「向こうで何があったんですか?」
匡ちゃんと変わってそう真剣な口調で話すのは皇くん。
けど、何も答えられない。
答えることなんて出来ない。
そんな私に今度は匡ちゃんが口を開く。
「前の学校退学になったのはバレだからか?」
そういや、何も伝えてなかったね、そこらへんの事情。
前の学校を退学した経緯とここに来た経緯。
まあ、言えるわけないんだけど、それだけは言ってもいいかな。
「うん、バレた。何もかも全て」
自嘲気味に笑う私の微かな笑い声がやけに理事長室に響いた。
「だからこんな遠くまで来たんですか?」
そんな私を泣きそうな顔で見つめてくる皇くんに、胸が痛む。
「うん」
半分嘘で半分本当の事しか教えることができないから。
「出来る限り俺らもお前の情報を迂闊に漏らさないよう細心の注意を払う」
匡ちゃんの目はいつになく真剣で、私の素性がもう既に誰かにバレているんじゃないのかって思ってしまう。

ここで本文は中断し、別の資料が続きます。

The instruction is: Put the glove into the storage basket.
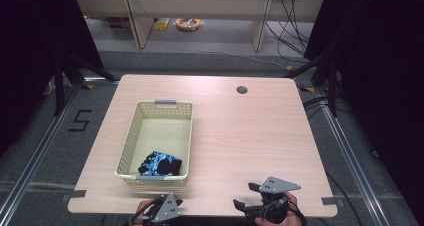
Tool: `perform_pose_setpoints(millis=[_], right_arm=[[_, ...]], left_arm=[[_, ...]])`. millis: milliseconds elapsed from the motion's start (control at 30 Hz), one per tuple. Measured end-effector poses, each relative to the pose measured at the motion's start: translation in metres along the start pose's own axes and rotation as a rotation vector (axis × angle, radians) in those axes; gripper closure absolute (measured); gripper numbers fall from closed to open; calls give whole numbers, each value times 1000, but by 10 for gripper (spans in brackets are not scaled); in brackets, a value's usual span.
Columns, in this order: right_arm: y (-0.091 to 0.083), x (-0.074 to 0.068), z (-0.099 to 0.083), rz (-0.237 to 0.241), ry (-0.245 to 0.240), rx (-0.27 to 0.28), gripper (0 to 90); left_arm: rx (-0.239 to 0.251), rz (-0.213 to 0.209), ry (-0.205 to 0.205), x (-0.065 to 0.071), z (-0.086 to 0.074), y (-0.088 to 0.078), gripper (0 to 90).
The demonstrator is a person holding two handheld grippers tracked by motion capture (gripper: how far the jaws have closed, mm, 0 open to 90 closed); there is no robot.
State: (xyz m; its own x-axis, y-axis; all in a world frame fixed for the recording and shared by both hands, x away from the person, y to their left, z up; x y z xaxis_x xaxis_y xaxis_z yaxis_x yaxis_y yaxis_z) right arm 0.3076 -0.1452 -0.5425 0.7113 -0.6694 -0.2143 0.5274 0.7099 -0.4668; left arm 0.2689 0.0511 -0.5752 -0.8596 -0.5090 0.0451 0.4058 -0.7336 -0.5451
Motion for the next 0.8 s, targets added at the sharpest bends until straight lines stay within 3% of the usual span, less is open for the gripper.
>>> perform_pose_setpoints(millis=[67, 100, 133, 167, 233, 300, 333, 367, 400, 433, 467, 500, 533, 567, 633, 700, 733, 800], right_arm=[[-1, -3, -5, 3, 6, -12, 214], [-1, -2, -7, -5, -16, -21, 212], [-2, -5, -8, -1, 9, -24, 210], [-2, -5, -10, 1, 5, -25, 204], [-1, -6, -13, 21, -11, -29, 195], [-2, -12, -18, 17, 33, -45, 189], [-3, -7, -19, -4, -12, -50, 184], [-2, -8, -19, 5, -12, -43, 181], [-2, -8, -20, 10, -23, -48, 180], [-5, -11, -23, 0, 12, -72, 180], [-4, -7, -22, -1, -25, -62, 180], [-4, -9, -24, -3, -17, -67, 179], [-4, -9, -25, -16, -7, -72, 179], [-4, -8, -25, -11, -38, -71, 179], [-3, -12, -28, 6, -25, -81, 179], [-4, -11, -30, -7, -38, -94, 179], [-3, -12, -30, -7, -37, -91, 178], [-2, -13, -30, 14, -45, -96, 178]], left_arm=[[1, 1, -9, -1, -1, -1, 162], [1, 7, -9, -2, -1, -2, 162], [25, -4, -46, 2, 0, -1, 160], [4, -6, -27, 1, -2, -3, 158], [21, -6, -43, 4, -1, -2, 156], [-1, -5, -11, 2, -3, -4, 153], [15, -5, -33, 4, -2, -3, 152], [22, -6, -42, 5, -2, -3, 152], [5, -1, -25, 2, -4, -4, 152], [11, -3, -31, 2, -3, -3, 152], [17, 4, -41, 2, -3, -3, 152], [-3, 6, -17, -1, -5, -4, 152], [2, 4, -23, 0, -4, -4, 152], [2, 5, -24, 0, -5, -4, 152], [11, 8, -34, 1, -4, -3, 152], [-13, 0, 3, -1, -5, -5, 153], [-7, 8, -19, 0, -5, -4, 153], [-7, 6, -10, 0, -5, -4, 153]])
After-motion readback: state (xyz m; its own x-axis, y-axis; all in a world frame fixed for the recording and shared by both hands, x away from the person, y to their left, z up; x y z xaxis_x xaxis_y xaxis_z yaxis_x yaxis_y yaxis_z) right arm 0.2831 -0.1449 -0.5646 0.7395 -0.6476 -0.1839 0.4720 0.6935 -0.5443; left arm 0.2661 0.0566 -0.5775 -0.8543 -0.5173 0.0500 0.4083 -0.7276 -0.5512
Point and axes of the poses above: each handheld gripper's, and its own axes: y roughly forward along the jaws, z roughly out of its top, x roughly to its right, the point moved 10 cm from there along y, roughly forward along the jaws, and after that the axes turned 9 degrees about x, right-handed, at the moved point
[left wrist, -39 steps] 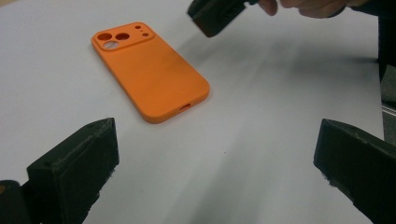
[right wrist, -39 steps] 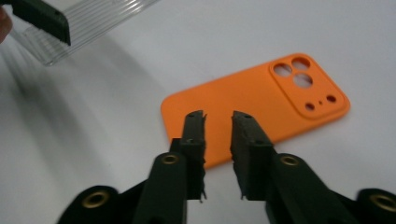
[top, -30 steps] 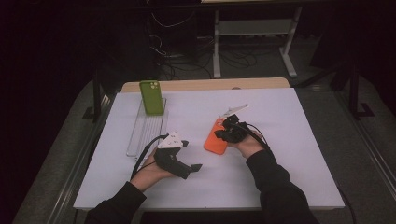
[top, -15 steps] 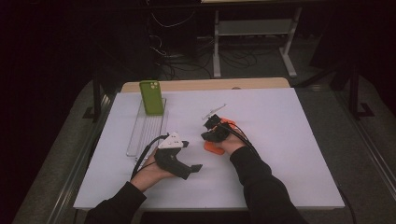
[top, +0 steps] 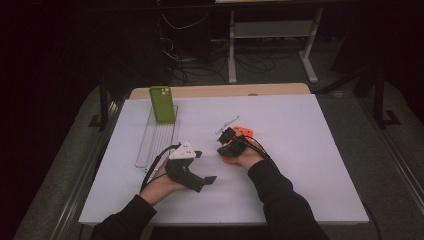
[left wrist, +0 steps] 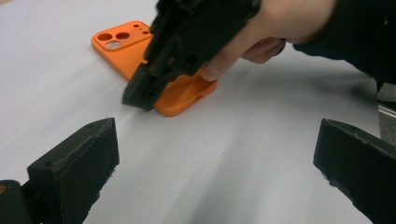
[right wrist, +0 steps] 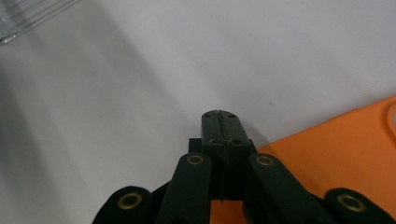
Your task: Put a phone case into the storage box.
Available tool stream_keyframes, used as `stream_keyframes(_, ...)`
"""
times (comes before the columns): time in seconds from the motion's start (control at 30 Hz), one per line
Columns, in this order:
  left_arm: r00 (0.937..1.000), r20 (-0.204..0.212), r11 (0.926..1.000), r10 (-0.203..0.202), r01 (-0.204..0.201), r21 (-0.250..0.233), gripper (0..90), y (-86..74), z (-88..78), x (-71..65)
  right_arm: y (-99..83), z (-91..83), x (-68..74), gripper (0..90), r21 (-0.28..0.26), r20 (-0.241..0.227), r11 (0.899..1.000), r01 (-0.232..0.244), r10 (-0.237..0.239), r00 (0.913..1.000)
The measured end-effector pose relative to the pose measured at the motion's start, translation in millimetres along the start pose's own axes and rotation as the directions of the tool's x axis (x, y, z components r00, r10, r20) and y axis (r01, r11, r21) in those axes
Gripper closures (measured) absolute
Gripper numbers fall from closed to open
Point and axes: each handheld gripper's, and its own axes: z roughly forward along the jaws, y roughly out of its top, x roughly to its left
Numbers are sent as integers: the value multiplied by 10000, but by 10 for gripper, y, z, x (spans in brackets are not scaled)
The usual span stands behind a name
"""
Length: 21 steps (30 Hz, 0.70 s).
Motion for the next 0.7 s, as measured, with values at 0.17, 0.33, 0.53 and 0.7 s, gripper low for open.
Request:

「ただ、”お前の名”はコッチにも十二分に広まっている。それと同様に噂も」
そのくらい、痛いほど自分が1番わかってる。
「唯一の救いは、今回やらかした事件がまだコッチに広まっていな–––––」
「表に出ることはないよ。全てを揉み消されたから」
「揉み消されたって…誰にですか?」
あー、余計なこと口走ったな。
だから嫌なんだよこういう雰囲気は。
こういう真剣な目とオーラは。
自分を守ってくれる人がいるって思ってしまうから。
まだ、自分を信じてくれる人がいるって勘違いしてしまいそうになるから。
「さあ?誰だろーね」
そういう私の声は酷く掠れていた。
「サクラ」
静寂に包まれた理事長室に匡ちゃんの鋭く低い声が響く。
目線を下げて匡ちゃんと目を合わせないでいる私だけど、一向に口を開かない匡ちゃんの意図が読めてしまった。
「なに」
返事したのに返ってこない言葉にああ、やっぱりと確信した。
「何があった?」
結局、負けて目を合わせてしまう自分が嫌になる。